Les travailleurs de la Someta sont affiliés à la Cnts/Fc de Cheikh Diop. Cependant, c’est Ibrahima Diandi du Siempm (Syndicat industries extractives minière) qui porte leur combat depuis six mois.  Outre M. Diandi, ces ouvriers, qui indiquent avoir tapé à toutes les portes sans succès, se sentent laissés à eux-mêmes, hormis la population de Sébikonane qui reste unie derrière eux pour les soutenir afin que cette entreprise quitte leurs terres. Une solution à laquelle ils n’adhèrent pas, car leur combat étant la sauvegarde de leurs emplois. 
«Mais si le Dg s’entête dans sa position, il sera le seul responsable de tout ce qui s’en suivra.» Ils ne se découragent pas pour autant et comptent sur l’Inspection du travail qui a la prérogative de secourir les travailleurs en difficultés.

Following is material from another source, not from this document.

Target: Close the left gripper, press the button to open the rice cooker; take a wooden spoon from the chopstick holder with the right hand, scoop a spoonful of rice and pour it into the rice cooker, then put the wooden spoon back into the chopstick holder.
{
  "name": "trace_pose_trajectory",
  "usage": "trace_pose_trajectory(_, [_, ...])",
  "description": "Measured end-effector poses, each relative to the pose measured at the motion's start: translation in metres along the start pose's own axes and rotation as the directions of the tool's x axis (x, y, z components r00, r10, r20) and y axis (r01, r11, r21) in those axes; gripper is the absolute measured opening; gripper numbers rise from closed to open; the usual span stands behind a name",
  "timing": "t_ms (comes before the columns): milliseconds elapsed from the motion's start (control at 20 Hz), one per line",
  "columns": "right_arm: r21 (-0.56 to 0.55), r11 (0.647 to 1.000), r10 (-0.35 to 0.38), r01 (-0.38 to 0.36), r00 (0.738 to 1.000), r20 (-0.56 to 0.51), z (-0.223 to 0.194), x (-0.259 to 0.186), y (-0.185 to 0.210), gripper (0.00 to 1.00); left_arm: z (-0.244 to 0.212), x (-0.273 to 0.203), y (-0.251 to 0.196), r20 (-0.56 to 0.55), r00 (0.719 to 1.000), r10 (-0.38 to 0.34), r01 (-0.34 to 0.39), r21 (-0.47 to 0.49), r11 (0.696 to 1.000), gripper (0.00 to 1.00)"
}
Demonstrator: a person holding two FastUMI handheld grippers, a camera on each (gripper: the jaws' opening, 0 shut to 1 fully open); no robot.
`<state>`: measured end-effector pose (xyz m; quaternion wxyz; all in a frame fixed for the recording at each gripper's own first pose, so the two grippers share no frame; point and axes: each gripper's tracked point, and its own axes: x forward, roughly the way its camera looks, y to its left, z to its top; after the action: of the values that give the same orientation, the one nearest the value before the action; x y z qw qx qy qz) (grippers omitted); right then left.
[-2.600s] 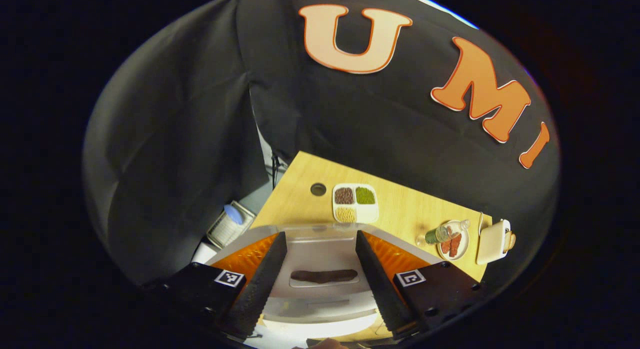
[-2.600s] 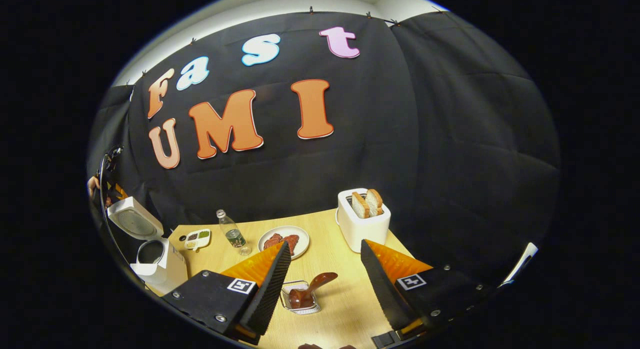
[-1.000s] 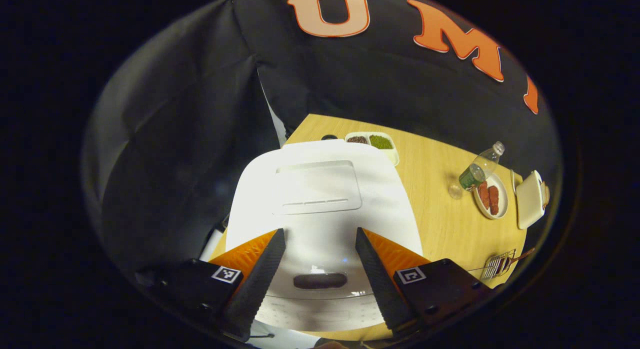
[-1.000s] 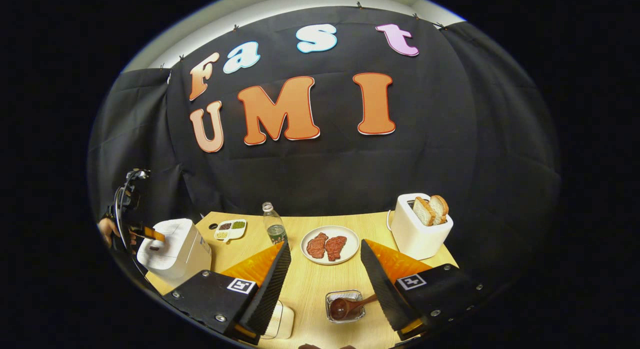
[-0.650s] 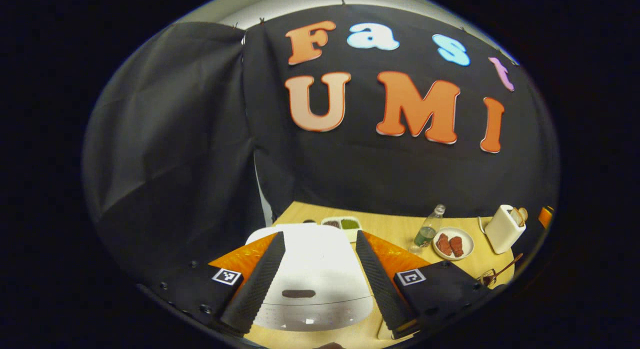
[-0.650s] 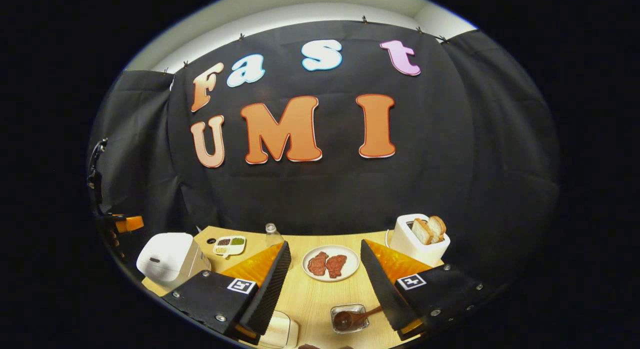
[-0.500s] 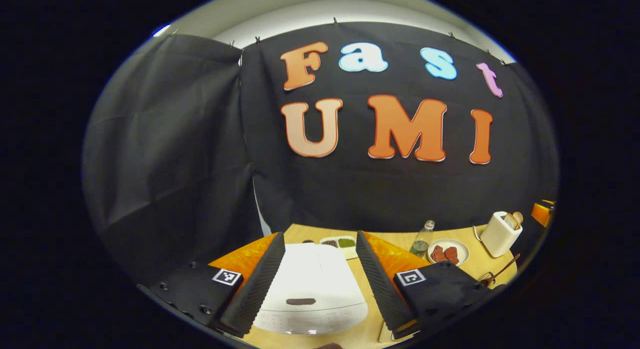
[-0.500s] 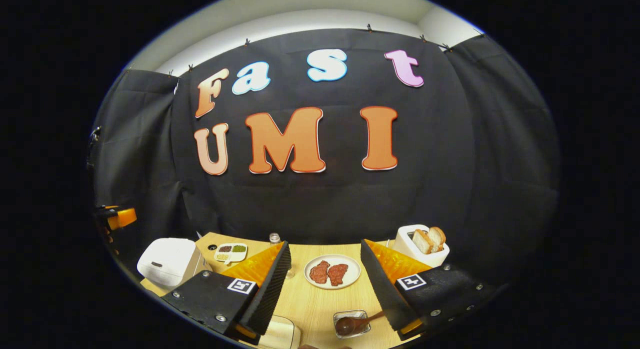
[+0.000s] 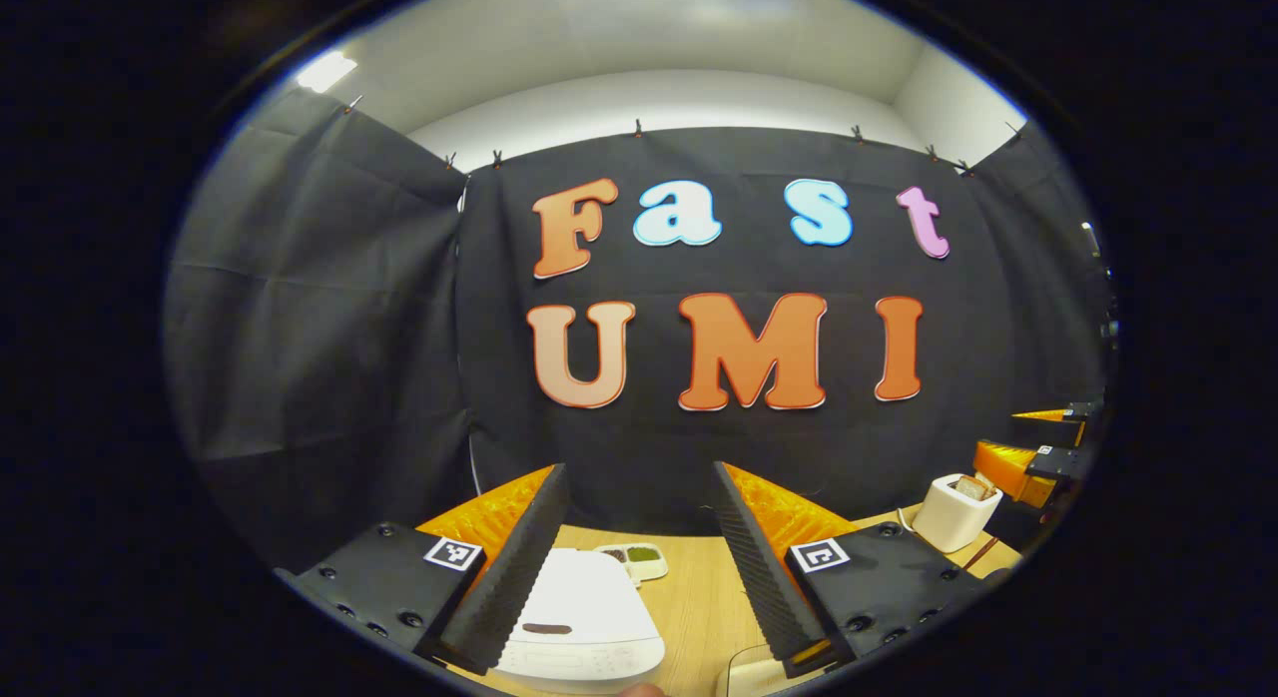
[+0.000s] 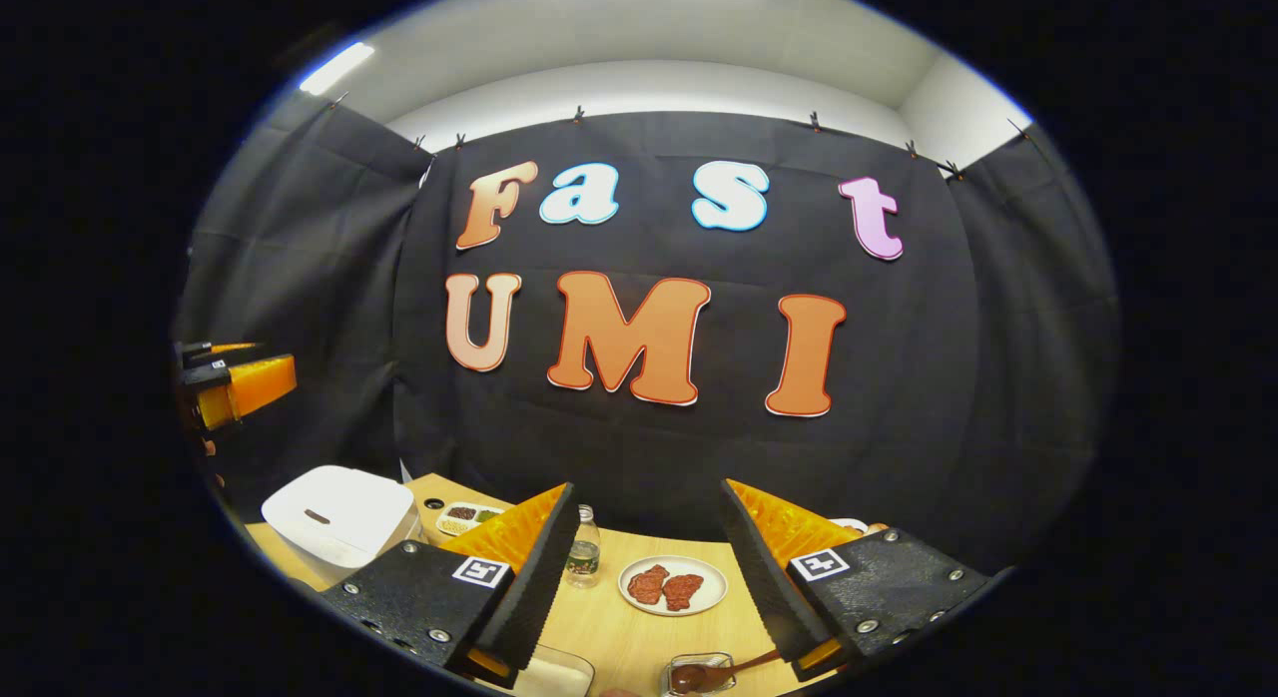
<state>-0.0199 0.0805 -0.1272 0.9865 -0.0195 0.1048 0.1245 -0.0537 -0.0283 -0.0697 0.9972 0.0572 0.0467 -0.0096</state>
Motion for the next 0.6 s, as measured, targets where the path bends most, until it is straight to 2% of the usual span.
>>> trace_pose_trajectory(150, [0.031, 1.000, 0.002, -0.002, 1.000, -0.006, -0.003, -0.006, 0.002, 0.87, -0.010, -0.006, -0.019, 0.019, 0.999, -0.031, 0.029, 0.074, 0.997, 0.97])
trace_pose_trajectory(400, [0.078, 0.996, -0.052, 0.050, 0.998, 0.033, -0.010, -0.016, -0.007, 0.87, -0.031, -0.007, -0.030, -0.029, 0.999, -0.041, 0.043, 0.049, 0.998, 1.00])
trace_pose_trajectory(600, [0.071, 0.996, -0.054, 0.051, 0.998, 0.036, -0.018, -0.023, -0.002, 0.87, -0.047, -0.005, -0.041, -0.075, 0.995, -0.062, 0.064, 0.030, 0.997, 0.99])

A les en croire, cette dernière  les a conviés à deux reprises, mais le directeur général de la Someta ne s’est jamais présenté. «Il déléguait à chaque fois le directeur des ressources humaines, un monsieur qui n’était  pas en mesure de prendre notes encore moins une décision sur la question.» 
La troisième convocation date de mercredi dernier. Finalement, celle-ci n’a pu se tenir, nous affirme-t-on sans plus d’explications. Toutefois, les ferrailleurs invitent leur directeur à collaborer pour que la situation de l’entreprise ne s’empire. «Nous avons demandé au Dg de surseoir aux mesures qu’il a entreprises contre nous, ce qu’il a refusé catégoriquement». 
Optimistes, ils attendent avec beaucoup d’espoir l’issue de la rencontre avec leur représentant, M. Cheikh Diop, qui leur a demandé de se calmer et de patienter en attendant qu’il se concerte avec  l’inspecteur de travail, le directeur du Travail et la direction de la Someta. 
Malgré leur calme, les ouvriers continuent d’être inquiétés par la police. Celle-ci avait dans un premier temps arrêté une quinzaine d’ouvriers, qu’elle avait placés en garde à vue à la police de Diamniadio avant de ne retenir que  sept d’entre eux qu’elle a déférés à la gendarmerie de Rufisque. Aux dernières nouvelles, les mis en cause seront jugés le mercredi prochain. En attendant, la police continue de monter la garde notamment à l’entrée  de la commune et devant l’usine en question.